(Records from a data collection)

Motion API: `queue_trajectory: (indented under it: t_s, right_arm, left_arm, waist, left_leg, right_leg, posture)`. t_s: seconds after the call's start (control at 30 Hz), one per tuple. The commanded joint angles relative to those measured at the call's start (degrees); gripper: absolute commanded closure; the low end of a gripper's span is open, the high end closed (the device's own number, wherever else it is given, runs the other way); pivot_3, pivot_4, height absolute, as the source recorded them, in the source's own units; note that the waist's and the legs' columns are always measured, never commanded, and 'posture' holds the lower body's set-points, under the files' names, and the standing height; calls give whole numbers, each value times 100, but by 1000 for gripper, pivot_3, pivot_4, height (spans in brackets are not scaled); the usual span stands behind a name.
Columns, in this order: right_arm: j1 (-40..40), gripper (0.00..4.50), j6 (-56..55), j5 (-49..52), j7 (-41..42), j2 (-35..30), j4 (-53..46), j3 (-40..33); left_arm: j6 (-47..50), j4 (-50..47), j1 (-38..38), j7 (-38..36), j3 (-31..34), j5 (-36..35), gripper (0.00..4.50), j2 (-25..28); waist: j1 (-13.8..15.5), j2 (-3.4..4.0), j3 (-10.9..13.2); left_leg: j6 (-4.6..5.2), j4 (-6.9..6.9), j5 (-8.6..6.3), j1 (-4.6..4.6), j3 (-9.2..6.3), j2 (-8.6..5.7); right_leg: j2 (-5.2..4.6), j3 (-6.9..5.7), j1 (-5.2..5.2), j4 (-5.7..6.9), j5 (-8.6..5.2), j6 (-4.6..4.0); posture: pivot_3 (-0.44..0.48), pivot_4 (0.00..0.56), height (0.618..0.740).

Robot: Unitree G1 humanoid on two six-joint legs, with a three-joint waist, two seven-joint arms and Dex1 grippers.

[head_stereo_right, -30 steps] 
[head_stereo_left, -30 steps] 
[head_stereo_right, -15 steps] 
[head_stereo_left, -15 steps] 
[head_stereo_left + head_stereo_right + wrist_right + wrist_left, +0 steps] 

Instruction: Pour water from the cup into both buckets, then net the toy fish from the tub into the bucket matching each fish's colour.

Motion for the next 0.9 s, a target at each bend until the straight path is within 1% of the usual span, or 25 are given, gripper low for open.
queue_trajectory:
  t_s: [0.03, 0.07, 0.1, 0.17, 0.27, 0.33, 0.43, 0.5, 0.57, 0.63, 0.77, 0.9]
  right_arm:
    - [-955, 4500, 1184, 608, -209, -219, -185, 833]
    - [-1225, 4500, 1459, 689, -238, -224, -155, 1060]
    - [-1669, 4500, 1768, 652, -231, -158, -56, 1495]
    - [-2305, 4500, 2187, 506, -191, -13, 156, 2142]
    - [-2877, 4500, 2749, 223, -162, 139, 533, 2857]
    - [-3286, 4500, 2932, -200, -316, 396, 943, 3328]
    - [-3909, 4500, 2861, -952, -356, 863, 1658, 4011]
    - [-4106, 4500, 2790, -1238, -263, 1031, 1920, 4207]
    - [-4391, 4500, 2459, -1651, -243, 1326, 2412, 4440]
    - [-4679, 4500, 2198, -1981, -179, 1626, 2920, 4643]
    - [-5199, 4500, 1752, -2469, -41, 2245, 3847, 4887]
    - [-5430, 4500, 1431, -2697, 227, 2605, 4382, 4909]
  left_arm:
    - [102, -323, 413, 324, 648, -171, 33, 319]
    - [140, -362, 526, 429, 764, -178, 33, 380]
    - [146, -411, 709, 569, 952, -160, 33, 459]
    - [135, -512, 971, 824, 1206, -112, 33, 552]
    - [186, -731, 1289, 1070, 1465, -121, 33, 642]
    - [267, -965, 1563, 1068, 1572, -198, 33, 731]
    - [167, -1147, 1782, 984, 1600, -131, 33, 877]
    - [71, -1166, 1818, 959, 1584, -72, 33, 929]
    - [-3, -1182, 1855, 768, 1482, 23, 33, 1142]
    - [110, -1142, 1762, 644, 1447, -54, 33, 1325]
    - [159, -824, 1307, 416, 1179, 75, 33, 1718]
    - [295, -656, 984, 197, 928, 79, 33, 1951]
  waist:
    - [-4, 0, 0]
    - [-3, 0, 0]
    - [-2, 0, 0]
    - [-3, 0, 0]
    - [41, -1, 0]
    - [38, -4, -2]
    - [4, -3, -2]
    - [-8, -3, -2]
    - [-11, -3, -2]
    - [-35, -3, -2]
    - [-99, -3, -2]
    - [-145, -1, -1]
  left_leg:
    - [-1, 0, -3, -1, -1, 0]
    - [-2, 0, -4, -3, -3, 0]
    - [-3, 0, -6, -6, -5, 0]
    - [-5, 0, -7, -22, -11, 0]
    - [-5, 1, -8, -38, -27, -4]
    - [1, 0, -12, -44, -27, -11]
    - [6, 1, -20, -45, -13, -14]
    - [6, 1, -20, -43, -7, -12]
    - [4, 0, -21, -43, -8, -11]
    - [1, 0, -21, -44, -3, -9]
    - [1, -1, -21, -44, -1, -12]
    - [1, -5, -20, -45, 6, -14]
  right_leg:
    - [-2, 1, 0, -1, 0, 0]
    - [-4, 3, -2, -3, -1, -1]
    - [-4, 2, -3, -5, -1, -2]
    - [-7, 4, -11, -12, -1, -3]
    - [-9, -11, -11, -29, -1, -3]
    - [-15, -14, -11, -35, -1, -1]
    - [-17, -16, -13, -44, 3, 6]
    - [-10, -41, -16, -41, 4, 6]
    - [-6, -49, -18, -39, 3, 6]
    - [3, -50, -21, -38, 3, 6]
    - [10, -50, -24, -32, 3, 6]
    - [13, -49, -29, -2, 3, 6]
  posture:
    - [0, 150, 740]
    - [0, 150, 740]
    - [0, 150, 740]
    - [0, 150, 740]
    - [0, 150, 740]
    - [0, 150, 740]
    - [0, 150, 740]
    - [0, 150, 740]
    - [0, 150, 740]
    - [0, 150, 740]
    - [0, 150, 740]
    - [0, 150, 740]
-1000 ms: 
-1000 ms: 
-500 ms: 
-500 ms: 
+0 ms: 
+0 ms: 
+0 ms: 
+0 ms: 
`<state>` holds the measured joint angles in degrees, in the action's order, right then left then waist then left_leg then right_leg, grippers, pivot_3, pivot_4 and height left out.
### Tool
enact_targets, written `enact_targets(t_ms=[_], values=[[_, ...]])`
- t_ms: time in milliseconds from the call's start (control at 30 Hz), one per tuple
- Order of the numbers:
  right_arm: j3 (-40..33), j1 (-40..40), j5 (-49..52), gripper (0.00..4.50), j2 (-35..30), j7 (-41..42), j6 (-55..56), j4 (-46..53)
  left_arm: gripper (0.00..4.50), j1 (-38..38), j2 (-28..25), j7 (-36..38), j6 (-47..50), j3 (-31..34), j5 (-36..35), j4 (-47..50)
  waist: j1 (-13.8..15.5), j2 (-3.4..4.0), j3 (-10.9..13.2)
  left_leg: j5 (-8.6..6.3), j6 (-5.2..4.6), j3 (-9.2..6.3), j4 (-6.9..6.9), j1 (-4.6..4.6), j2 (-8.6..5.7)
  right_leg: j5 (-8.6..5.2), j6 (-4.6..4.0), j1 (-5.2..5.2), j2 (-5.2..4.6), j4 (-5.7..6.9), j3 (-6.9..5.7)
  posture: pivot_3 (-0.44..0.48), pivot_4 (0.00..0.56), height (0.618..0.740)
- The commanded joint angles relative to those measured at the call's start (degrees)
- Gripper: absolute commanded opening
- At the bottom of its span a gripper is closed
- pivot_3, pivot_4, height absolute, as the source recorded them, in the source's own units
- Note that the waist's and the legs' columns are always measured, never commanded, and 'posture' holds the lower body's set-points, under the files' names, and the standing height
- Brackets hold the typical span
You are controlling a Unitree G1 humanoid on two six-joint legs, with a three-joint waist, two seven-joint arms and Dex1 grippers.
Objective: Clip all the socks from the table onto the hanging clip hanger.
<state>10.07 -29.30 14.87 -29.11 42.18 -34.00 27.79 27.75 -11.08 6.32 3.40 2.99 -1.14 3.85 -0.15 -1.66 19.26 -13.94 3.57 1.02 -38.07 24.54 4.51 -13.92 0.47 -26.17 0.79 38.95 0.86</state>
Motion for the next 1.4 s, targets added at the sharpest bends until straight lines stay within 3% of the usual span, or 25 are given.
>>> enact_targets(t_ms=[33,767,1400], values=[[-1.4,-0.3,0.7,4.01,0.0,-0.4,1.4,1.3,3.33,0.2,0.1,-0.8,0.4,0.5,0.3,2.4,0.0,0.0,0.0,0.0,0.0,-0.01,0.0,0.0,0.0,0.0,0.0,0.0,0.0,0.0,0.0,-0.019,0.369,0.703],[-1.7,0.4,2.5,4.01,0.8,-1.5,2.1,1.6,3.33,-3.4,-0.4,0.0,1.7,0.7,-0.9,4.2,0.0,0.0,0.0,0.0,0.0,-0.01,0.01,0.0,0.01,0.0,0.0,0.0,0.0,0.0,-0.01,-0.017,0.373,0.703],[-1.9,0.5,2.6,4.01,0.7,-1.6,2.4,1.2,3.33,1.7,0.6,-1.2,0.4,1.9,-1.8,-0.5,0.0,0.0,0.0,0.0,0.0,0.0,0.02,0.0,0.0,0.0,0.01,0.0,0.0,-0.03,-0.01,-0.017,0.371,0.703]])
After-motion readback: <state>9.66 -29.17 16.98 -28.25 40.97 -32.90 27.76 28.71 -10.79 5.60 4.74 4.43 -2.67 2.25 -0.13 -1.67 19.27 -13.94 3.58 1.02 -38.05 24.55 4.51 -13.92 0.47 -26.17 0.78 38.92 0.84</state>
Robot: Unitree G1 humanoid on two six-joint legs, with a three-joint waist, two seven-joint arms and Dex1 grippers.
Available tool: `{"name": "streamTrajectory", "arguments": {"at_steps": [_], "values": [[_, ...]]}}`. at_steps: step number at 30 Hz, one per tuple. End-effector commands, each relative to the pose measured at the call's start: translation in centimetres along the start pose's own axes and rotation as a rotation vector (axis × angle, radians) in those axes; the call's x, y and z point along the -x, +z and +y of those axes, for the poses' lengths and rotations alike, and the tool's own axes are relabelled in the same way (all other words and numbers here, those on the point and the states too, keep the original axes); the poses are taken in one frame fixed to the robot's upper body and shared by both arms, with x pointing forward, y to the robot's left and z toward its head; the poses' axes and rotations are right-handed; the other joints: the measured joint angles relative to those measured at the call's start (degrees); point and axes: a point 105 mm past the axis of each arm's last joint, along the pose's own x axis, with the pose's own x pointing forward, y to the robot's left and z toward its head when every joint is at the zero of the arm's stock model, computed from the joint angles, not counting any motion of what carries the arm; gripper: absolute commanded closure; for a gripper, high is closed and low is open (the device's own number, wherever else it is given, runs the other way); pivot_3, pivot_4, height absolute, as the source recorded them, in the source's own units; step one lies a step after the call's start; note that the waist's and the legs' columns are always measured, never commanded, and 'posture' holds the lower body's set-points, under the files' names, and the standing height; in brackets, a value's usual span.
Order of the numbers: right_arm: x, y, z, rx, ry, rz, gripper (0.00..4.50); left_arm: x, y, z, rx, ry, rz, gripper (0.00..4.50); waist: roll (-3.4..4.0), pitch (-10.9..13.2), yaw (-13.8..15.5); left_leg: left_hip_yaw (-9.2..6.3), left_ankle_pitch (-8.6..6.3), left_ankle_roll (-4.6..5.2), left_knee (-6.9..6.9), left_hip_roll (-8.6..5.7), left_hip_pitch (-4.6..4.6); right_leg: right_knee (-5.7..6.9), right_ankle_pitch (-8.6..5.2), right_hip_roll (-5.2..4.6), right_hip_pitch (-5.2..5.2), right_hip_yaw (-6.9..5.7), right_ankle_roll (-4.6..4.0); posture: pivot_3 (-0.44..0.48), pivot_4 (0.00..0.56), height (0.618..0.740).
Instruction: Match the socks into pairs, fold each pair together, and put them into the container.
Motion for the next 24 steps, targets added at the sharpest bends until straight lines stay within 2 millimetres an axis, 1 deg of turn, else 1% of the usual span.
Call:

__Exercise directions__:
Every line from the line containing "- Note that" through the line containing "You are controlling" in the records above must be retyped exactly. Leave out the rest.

__Output for this exercise__:
- Note that the waist's and the legs' columns are always measured, never commanded, and 'posture' holds the lower body's set-points, under the files' names, and the standing height
- Brackets hold the typical span
You are controlling a Unitree G1 humanoid on two six-joint legs, with a three-joint waist, two seven-joint arms and Dex1 grippers.

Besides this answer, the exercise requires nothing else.